» RECORDS SUPPLIED

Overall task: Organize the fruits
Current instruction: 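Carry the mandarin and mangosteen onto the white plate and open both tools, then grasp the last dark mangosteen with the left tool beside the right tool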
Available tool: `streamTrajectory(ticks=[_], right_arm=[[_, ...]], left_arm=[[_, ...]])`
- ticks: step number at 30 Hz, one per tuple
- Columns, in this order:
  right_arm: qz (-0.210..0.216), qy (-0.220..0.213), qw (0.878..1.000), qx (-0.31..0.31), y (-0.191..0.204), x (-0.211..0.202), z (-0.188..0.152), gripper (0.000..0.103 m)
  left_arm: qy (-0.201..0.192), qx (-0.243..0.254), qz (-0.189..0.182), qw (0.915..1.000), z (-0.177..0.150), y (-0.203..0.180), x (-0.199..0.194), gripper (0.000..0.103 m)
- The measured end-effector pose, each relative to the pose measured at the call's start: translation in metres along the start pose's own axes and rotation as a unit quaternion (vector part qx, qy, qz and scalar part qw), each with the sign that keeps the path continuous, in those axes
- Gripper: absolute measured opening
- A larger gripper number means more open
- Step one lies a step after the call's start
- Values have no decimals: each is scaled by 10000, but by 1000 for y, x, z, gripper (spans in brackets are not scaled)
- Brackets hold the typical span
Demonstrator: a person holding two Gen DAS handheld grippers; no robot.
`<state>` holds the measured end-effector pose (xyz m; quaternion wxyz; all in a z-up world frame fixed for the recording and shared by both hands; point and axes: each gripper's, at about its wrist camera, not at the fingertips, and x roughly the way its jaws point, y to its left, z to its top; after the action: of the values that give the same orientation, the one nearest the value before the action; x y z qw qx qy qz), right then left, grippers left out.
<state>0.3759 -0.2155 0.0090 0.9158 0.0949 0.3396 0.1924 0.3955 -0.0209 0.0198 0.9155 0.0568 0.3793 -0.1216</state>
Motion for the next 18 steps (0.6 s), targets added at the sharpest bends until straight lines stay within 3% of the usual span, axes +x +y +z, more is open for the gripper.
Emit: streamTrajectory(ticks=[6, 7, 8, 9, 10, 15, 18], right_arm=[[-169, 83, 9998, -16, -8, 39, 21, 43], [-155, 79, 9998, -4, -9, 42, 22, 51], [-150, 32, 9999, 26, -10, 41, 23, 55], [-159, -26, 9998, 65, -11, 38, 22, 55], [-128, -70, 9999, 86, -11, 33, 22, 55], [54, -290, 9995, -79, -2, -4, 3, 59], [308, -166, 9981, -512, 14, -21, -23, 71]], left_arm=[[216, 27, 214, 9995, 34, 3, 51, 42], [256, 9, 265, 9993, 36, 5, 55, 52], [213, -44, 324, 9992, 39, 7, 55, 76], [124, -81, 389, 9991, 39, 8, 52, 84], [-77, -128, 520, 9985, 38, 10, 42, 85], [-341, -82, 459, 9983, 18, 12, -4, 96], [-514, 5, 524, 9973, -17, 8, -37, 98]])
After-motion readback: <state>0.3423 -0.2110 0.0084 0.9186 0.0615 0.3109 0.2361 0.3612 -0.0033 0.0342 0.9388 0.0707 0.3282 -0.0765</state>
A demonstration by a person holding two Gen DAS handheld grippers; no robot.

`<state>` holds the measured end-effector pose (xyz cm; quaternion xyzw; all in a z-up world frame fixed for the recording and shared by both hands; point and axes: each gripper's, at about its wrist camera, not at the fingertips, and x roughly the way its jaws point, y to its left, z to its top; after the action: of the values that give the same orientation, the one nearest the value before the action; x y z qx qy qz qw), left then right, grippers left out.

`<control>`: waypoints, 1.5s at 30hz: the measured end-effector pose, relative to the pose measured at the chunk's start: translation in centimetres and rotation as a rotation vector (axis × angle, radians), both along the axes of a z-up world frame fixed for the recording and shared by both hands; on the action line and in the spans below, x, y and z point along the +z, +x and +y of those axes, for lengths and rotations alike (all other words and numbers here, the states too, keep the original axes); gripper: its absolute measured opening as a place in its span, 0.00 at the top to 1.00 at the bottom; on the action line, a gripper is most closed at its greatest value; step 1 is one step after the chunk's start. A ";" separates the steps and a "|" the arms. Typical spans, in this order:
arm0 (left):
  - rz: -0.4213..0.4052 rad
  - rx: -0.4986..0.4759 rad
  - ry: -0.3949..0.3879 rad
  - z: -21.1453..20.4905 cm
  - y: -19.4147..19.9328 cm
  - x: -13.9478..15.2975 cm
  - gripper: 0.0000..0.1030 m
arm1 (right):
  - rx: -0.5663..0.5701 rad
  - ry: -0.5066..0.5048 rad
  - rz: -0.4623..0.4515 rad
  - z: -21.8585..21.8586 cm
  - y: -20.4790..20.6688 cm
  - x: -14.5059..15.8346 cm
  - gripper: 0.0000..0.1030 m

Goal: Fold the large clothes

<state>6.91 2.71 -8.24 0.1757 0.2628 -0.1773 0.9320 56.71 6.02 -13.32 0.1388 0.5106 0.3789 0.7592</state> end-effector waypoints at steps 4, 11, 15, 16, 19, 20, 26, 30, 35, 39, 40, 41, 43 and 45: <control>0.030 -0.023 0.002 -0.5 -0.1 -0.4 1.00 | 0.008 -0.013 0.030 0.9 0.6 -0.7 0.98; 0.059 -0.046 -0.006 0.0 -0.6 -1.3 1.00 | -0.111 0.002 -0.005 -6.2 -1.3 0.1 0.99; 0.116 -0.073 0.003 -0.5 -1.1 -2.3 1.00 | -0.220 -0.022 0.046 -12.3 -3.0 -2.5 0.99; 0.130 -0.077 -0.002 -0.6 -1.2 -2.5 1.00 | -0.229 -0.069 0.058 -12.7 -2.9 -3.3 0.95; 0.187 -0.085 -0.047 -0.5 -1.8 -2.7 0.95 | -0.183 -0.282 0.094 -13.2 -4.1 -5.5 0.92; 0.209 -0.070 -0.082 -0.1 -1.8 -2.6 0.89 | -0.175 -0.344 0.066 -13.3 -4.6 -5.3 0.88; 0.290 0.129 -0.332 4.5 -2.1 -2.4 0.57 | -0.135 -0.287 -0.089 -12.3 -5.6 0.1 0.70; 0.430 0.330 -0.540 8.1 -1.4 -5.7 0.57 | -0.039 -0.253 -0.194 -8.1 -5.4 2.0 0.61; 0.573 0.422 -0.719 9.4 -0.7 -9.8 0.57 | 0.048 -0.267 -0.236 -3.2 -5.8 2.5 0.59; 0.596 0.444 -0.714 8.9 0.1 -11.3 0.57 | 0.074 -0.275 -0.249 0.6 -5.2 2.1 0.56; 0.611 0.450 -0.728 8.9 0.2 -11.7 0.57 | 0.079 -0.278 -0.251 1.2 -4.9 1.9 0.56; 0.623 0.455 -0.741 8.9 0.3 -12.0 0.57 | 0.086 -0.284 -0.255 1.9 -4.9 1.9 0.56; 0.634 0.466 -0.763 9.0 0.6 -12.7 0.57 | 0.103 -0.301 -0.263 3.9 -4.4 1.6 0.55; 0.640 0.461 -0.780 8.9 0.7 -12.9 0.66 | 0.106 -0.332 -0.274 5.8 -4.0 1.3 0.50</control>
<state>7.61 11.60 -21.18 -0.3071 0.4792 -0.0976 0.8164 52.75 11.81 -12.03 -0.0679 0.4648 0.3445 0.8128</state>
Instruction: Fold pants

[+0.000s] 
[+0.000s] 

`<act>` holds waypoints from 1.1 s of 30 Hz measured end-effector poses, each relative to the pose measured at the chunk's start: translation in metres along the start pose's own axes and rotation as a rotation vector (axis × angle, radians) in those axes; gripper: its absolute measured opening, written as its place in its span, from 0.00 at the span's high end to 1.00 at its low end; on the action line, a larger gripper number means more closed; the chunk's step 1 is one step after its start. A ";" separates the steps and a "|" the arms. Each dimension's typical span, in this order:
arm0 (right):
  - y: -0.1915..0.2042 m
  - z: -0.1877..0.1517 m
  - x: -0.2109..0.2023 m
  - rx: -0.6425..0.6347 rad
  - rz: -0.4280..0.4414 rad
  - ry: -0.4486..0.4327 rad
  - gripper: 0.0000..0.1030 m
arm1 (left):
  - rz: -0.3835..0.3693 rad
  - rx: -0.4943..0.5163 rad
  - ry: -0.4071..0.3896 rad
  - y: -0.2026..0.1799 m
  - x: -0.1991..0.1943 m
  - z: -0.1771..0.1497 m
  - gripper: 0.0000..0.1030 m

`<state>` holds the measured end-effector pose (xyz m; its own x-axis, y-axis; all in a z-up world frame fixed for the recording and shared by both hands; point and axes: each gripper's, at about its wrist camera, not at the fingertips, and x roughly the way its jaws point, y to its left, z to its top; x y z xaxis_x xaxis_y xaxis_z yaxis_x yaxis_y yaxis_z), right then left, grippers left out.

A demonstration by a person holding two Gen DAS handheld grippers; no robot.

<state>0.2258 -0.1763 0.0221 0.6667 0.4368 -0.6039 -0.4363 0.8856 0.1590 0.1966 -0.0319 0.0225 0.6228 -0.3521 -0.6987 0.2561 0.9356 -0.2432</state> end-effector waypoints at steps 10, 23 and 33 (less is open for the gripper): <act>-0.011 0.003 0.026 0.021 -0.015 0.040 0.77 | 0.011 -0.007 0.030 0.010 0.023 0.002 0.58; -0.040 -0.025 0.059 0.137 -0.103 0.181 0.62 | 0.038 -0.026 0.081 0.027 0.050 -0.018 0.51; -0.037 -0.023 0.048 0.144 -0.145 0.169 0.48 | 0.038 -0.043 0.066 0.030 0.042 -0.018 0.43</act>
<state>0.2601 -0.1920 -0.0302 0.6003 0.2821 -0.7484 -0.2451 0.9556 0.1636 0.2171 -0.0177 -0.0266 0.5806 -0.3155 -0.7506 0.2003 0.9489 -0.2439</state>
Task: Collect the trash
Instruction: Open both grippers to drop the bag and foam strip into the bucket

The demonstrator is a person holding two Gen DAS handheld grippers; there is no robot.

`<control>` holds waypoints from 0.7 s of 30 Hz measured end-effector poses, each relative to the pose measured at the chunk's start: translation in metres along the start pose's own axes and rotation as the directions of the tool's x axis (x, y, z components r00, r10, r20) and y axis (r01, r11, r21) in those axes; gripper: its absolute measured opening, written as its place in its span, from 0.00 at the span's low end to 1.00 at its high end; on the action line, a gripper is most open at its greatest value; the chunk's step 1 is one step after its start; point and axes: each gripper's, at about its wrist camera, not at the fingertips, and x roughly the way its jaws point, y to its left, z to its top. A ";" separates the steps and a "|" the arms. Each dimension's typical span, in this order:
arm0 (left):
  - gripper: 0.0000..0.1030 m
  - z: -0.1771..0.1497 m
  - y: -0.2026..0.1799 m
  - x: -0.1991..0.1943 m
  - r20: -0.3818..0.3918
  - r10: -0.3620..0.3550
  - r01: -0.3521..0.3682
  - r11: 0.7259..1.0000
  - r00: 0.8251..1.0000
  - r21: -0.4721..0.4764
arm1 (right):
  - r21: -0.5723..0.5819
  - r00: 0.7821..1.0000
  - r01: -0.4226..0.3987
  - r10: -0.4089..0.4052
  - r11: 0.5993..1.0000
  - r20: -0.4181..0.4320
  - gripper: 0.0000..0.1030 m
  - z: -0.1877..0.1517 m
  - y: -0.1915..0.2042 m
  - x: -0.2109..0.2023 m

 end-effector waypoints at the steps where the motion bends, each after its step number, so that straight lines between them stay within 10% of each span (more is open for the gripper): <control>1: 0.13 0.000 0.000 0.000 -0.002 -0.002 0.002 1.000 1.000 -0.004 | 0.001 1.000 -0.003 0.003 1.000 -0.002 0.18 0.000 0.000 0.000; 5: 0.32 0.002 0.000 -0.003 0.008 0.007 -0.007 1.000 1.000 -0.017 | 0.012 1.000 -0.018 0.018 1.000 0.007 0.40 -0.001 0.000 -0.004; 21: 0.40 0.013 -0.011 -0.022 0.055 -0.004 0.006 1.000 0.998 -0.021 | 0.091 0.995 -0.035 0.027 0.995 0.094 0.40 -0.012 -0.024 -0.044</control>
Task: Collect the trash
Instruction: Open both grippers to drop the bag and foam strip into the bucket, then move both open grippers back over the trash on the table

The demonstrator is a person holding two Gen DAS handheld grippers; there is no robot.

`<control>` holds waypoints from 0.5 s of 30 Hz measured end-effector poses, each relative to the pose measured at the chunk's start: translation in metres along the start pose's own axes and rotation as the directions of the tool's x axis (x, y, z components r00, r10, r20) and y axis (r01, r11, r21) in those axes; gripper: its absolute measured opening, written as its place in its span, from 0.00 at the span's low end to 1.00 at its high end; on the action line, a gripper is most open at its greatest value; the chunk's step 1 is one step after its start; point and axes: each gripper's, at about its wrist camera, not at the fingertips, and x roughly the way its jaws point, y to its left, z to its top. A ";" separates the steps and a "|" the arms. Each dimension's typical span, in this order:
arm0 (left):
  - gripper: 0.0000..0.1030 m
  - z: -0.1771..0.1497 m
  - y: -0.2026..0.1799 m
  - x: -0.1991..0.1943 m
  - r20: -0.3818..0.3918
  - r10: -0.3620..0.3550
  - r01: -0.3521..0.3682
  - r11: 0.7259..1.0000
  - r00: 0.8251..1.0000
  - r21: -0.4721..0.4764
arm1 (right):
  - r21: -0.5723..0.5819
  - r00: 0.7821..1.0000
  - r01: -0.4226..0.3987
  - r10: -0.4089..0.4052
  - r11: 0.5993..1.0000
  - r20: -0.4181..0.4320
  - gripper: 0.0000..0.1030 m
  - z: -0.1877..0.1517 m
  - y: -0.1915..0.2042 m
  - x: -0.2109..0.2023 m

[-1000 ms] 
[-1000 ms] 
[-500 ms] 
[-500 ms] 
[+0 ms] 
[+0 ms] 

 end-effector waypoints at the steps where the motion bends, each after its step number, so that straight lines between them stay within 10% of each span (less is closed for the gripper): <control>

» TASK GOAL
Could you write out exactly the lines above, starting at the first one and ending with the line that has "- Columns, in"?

» FINAL ANSWER
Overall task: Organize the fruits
Current instruction: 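Carry the mandarin and mangosteen onto the white plate and open both tools, then grasp the last dark mangosteen with the left tool beside the right tool
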Available tool: `streamTrajectory(ticks=[_], right_arm=[[_, ...]], left_arm=[[_, ...]])`
- ticks: step number at 30 Hz, one per tuple
- Columns, in this order:

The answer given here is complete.